Strong and steady is the dollar story this Monday morning. Extending gains from Friday’s payrolls report, investors are looking past tepid wage growth to focus on the headline figure.
June saw the second largest monthly job gain this year, and as the labor market becomes tighter and tighter, many hope to see wages pick up. This leaves us in the middle of a not-too-hot, not-too-cold scenario that should support the Fed’s aim to hike rates again before year-end, but does little to move the dial on long-term expectations.
Investors continue to be wary about the long-term outlook for the USD. The US Commodity Futures Trading Commission (CFTC) releases a weekly Commitment of Traders report. Friday’s showed that traders are scaling back their bets on a stronger US dollar. Long positions, which signal a bet for a stronger currency, dropped by $200 million last week. At $4.5 billion dollars, it was the lowest reading since the middle of last year.
Overall, we are looking for Friday’s CPI inflation and retail sales figures to give us a fuller picture of the economic backdrop, and subsequently drive USD.
Yen keeps getting pinned down
The dollar is holding a two-month high against the Japanese yen. Despite a surprisingly optimistic view of Japan’s regional economies, Bank of Japan Governor Haruhiko Kuroda reiterated his commitment to ultra-accommodative monetary policy.
Solid exports and private consumption continue to support the economic recovery, but until inflation is stable above the BoJ’s 2% target, Kuroda-san isn’t ready to lay off the gas.
Combined with firmer risk appetite, the BoJ’s dovish tone could continue to support the yen in the near-term. We do see a fair amount of risk to the USD/JPY pair with US data on Friday.

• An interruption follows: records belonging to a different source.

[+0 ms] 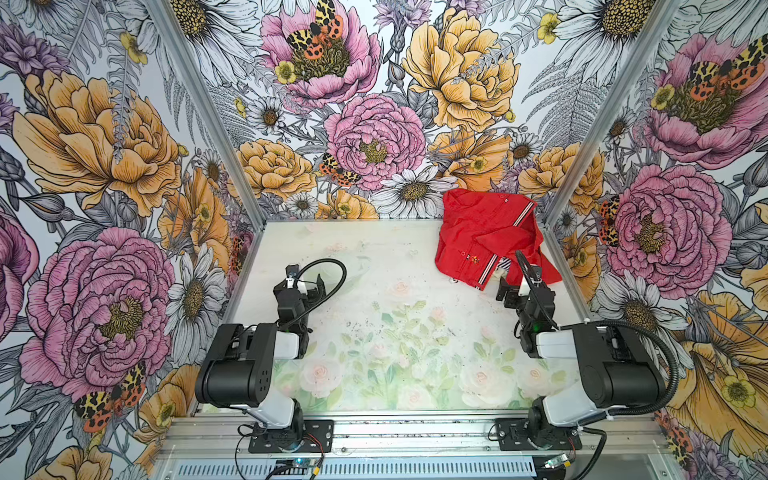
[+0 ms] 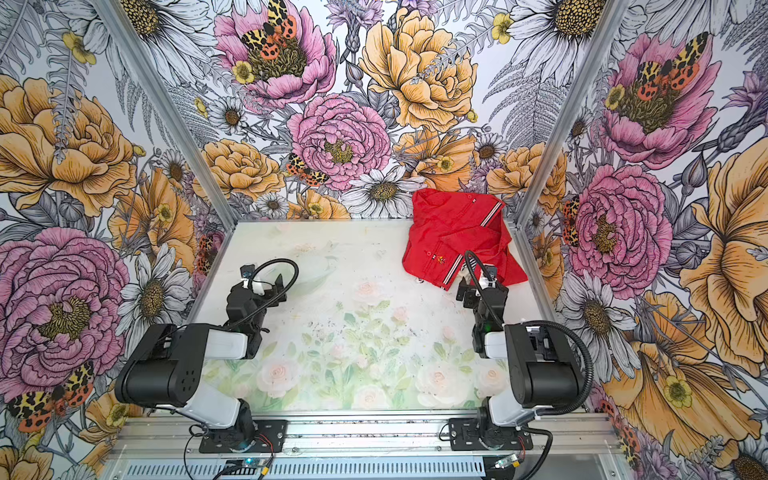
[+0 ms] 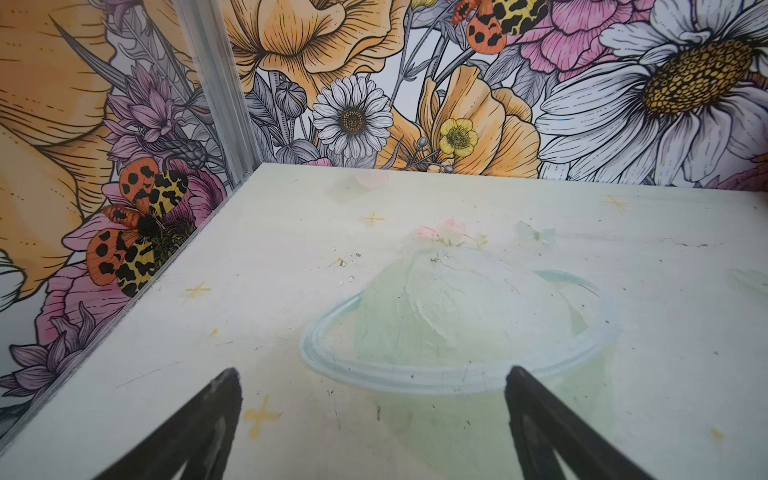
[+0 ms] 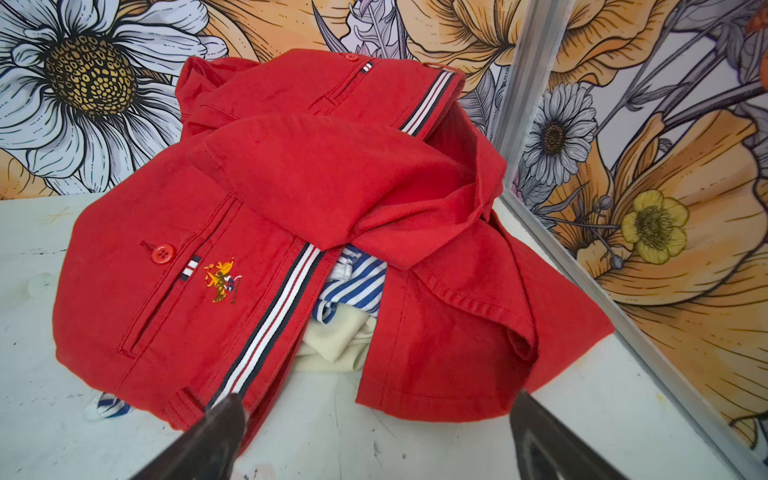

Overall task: Pick out a specific cloth from the pile
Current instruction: 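Reach the right gripper into the clothes pile under the red jacket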

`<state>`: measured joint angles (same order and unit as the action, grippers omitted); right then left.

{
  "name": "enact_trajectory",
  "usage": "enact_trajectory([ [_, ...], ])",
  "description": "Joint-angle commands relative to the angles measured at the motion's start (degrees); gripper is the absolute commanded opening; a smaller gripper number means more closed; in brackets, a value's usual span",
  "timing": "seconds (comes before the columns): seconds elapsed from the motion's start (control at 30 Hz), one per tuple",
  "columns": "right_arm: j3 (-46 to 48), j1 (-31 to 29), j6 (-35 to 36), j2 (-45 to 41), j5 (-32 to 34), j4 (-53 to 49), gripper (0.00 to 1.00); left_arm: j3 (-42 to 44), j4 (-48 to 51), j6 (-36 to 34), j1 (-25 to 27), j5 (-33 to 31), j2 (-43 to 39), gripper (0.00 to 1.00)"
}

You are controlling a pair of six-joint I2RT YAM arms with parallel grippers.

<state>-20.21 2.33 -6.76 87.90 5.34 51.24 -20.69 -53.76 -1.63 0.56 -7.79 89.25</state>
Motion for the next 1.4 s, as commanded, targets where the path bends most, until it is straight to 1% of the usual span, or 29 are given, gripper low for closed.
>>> enact_trajectory([
  [0.0,-0.70,0.25,-0.10,0.00,0.28,1.67,1.00,-0.76,-0.14,0.40,-0.30,1.64,-0.31,0.99],
  [0.13,-0.72,0.17,-0.18,0.06,0.28,1.60,0.99,-0.80,-0.05,0.55,-0.53,2.01,-0.32,0.99],
  [0.43,-0.76,0.14,-0.18,-0.08,0.36,1.45,1.00,-0.62,-0.40,1.86,-2.36,5.54,-0.32,0.99],
  [0.7,-0.79,0.18,-0.17,0.00,0.35,1.46,0.99,-0.08,-1.85,2.81,-4.42,9.95,-0.18,0.99],
  [0.9,-1.17,-0.32,0.42,0.04,0.66,0.74,0.99,0.03,-1.89,2.87,-4.51,10.20,-0.14,0.99],
  [0.93,-0.88,-0.59,0.89,-0.11,0.33,1.32,0.98,-0.01,-2.04,2.86,-4.54,10.17,-0.13,0.99],
  [0.97,-0.09,-1.21,1.74,-1.22,0.43,2.04,0.96,0.39,-2.69,2.94,-4.51,10.10,-0.28,0.99],
  [1.0,0.81,-2.36,2.90,-3.85,1.88,2.04,0.96,1.45,-4.42,2.95,-4.29,9.46,-0.84,0.99],
  [1.03,1.28,-3.87,4.12,-7.28,3.96,-0.68,0.96,2.66,-5.81,2.44,-3.59,8.16,-1.88,0.99],
  [1.1,-0.13,-7.05,5.08,-16.53,8.50,-11.12,0.95,4.75,-6.15,0.03,0.33,0.73,-5.97,0.99],
  [1.13,-1.42,-7.93,3.25,-20.58,9.67,-16.54,0.97,4.82,-4.33,-1.77,2.68,-3.08,-8.12,0.99],
  [1.17,-2.98,-8.32,-0.17,-24.84,9.49,-23.46,0.99,3.86,-0.19,-4.18,6.34,-8.09,-11.22,0.99],
  [1.2,-4.96,-8.55,-2.35,-28.38,7.92,-29.89,0.99,1.88,6.91,-6.00,9.57,-10.91,-14.72,0.99],
  [1.23,-6.29,-8.89,-3.39,-30.80,7.44,-34.95,1.00,-0.59,14.07,-6.17,12.48,-12.68,-17.39,0.99],
  [1.27,-7.82,-9.45,-5.45,-33.03,8.90,-39.99,0.99,-3.44,20.21,-5.03,15.27,-13.71,-19.81,0.99],
  [1.37,-12.61,-9.71,-10.92,-35.27,12.83,-53.57,0.99,-11.75,31.64,-2.48,22.79,-10.10,-23.05,0.99],
])
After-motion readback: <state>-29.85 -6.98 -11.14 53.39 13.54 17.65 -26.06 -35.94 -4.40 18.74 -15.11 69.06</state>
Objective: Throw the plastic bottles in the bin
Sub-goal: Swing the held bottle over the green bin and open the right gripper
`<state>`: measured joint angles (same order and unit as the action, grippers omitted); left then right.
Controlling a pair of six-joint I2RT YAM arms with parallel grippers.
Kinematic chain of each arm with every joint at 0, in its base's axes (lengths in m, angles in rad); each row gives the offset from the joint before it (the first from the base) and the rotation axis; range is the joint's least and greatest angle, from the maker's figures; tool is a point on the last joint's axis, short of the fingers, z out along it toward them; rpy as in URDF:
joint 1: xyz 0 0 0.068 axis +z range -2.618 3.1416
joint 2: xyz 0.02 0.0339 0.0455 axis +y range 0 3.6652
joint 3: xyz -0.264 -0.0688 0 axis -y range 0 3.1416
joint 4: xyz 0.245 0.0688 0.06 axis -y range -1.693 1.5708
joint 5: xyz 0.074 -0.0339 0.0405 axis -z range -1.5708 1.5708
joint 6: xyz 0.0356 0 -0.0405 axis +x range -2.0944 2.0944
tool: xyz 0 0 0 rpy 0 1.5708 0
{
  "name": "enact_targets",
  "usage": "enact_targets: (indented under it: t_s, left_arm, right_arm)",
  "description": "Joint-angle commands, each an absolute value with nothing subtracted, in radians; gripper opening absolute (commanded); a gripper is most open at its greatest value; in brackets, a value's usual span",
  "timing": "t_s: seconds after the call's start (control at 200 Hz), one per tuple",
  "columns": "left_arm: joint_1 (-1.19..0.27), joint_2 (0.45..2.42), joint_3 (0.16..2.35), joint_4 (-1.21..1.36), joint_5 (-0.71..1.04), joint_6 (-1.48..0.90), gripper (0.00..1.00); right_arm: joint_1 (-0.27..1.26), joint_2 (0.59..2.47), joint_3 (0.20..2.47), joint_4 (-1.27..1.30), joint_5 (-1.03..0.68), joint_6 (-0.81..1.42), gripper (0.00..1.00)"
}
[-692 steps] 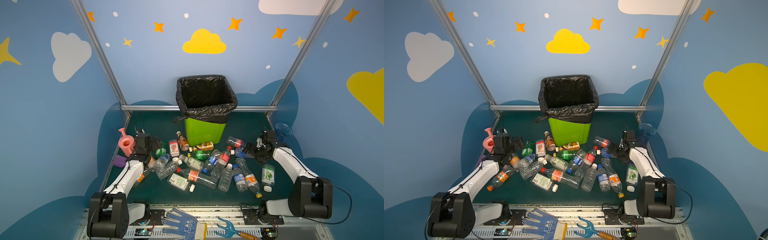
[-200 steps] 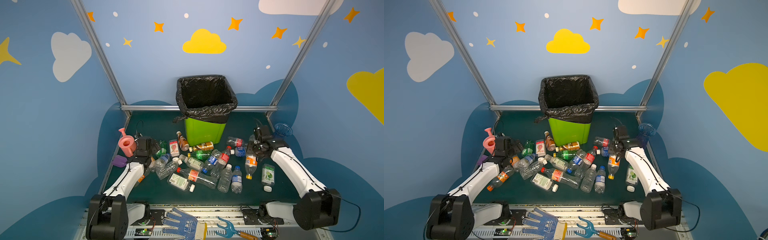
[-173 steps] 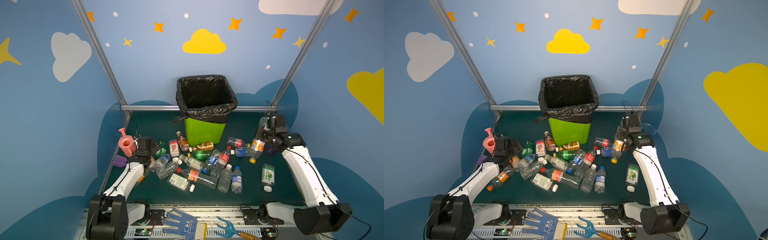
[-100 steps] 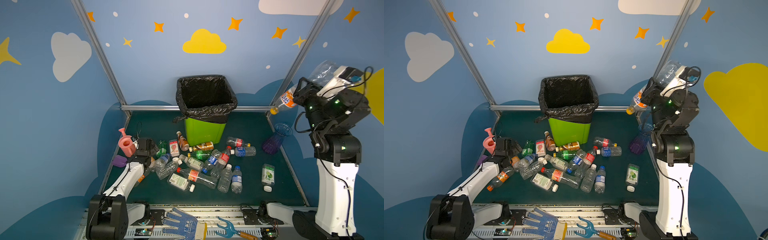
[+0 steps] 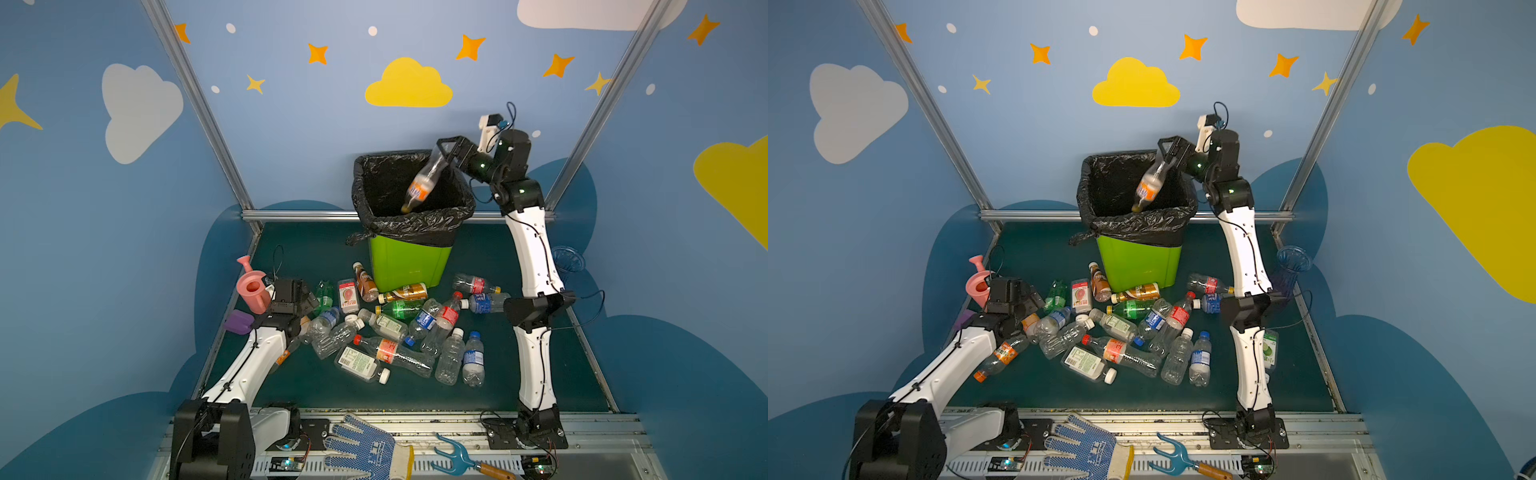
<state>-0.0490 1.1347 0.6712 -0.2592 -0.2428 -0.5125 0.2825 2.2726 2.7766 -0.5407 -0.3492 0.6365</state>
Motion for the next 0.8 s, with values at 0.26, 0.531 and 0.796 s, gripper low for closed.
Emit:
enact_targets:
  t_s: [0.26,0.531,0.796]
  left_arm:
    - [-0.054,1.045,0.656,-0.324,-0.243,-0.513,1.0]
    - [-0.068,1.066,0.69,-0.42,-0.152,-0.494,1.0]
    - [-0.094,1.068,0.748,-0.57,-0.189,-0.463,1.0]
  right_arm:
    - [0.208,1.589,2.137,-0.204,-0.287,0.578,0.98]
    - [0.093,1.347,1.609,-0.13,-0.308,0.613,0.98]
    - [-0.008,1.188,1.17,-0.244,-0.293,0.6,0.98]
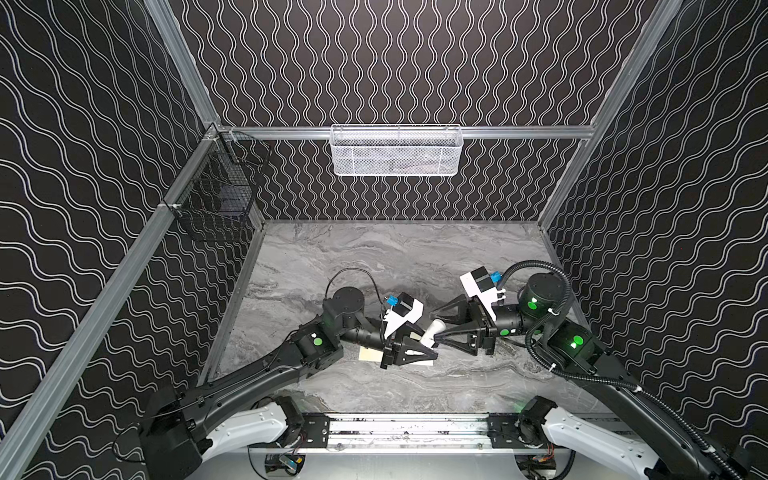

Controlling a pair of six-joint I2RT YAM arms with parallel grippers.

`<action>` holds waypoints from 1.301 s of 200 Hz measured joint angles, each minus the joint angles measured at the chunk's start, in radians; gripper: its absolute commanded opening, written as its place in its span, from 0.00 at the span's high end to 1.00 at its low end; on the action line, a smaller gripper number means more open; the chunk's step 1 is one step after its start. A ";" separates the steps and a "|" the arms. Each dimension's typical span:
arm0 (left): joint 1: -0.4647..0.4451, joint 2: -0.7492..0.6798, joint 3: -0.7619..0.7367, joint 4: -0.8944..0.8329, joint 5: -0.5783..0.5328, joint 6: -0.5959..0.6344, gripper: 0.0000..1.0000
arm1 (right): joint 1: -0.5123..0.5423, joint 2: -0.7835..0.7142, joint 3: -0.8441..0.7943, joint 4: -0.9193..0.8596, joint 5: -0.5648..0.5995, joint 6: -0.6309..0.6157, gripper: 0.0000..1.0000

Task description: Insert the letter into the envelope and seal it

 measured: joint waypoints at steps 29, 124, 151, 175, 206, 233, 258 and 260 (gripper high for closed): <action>0.000 0.008 0.000 0.003 0.000 0.000 1.00 | 0.009 0.012 0.000 0.016 -0.008 0.008 0.60; 0.002 0.000 0.010 -0.034 -0.026 -0.022 0.65 | 0.013 0.045 0.019 0.008 0.024 -0.007 0.82; 0.000 -0.018 0.013 -0.043 -0.057 -0.014 0.55 | 0.014 0.066 0.026 -0.033 0.041 -0.005 0.83; 0.000 -0.030 0.014 -0.053 -0.079 -0.005 0.54 | 0.014 0.077 0.033 -0.057 0.050 -0.011 0.84; 0.001 -0.032 0.012 -0.054 -0.098 0.005 0.68 | 0.014 0.085 0.037 -0.061 0.048 -0.016 0.84; 0.002 -0.031 0.010 -0.061 -0.121 -0.024 0.87 | 0.014 0.098 0.048 -0.069 0.038 -0.045 0.83; 0.002 -0.031 0.010 -0.065 -0.131 -0.049 1.00 | 0.013 0.111 0.052 -0.080 0.038 -0.052 0.83; 0.002 -0.031 0.010 -0.065 -0.131 -0.049 1.00 | 0.013 0.111 0.052 -0.080 0.039 -0.052 0.83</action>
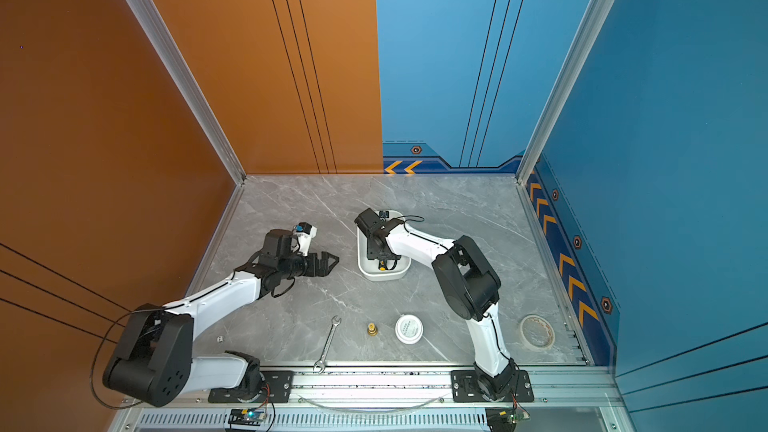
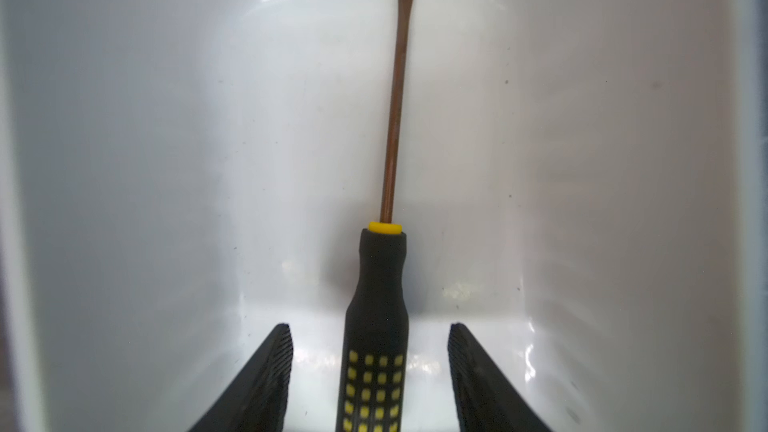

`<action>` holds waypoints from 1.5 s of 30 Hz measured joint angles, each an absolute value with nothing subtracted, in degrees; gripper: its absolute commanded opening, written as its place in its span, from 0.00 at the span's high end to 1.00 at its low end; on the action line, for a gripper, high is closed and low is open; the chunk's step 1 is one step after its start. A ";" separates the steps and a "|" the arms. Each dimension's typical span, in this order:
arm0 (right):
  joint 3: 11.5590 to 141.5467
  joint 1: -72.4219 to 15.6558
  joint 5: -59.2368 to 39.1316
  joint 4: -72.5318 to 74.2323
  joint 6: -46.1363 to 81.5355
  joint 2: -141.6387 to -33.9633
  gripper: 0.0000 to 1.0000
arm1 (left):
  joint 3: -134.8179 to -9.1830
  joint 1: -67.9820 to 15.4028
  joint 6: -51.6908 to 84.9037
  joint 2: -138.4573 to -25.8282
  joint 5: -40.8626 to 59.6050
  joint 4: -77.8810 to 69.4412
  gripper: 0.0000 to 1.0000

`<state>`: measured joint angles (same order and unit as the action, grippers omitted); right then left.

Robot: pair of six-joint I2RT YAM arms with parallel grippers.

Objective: Put the screwdriver in the bin

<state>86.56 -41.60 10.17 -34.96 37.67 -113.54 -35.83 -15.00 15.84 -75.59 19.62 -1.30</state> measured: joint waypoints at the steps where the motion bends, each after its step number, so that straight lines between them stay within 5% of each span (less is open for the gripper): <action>1: 86.46 -41.60 10.02 -35.46 36.86 -111.02 0.38 | -35.94 -14.87 15.66 -74.81 18.94 -0.49 0.02; 8: 79.88 -40.60 12.29 -35.90 27.94 -85.60 0.35 | -35.57 -13.04 14.74 -63.29 11.64 0.71 0.02; 12: 70.83 -32.95 17.41 -35.51 21.28 -71.20 0.32 | -32.45 -11.14 13.34 -55.81 7.90 -1.80 0.02; 18: 56.66 -17.52 21.47 -33.93 16.43 -60.12 0.30 | -26.83 -8.21 9.28 -51.31 2.31 -6.07 0.02; 25: 37.06 -13.50 21.43 -19.90 10.15 -50.61 0.11 | -22.20 -4.58 5.26 -50.83 -0.56 -11.64 0.02; 33: 21.04 -11.20 22.83 6.26 4.73 -52.16 0.06 | -15.90 -3.66 -0.82 -50.15 -3.44 -21.93 0.02; 45: 13.89 -7.11 18.52 44.49 2.33 -74.91 0.04 | -8.69 1.78 -2.13 -58.74 -1.43 -40.12 0.02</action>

CAD ignores oil moves to focus on BoC
Oil prices are on the back foot Monday morning after the lowest close in two weeks after an OPEC minister said Libya and Nigeria may be asked to cap their production. Libya and Nigeria had been exempt from the supply cuts, but as their production picks up the efforts of the OPEC cuts have been further undermined.
While the headlines would normally spark a move higher in oil prices, investors are taking this as a signal the OPEC is concerned their cuts are not effective enough to stabilize oil prices and meaningfully curb global oversupply. OPEC Secretary-General Mohammad Barkindo said it would be premature to discuss deeper output cuts at this time.
The dip in oil took the Canadian dollar lower overnight, but CAD has since recovered losses against the USD as investors turn their heads to monetary policy.
The Bank of Canada is expected to raise interest rates on Wednesday. This would be their first rate increase in nearly seven years after having to cut rates in 2015 to combat the effect of falling oil prices.
EURUSD: Euro flat against the greenback ahead of a Eurogroup meeting this week.
GBPUSD: The pound continues to trade on the back foot after weak economic data last week.
AUDUSD: Aussie dollar weaker even as Chinese consumer prices remained stable in June.
USDCAD: CAD recovered overnight losses, looking past weakness in oil in anticipation of a rate rise on Wednesday.
USDJPY: Yen remains at a two-month low Monday after the Bank of Japan kept their commitment to ultra-loose policy.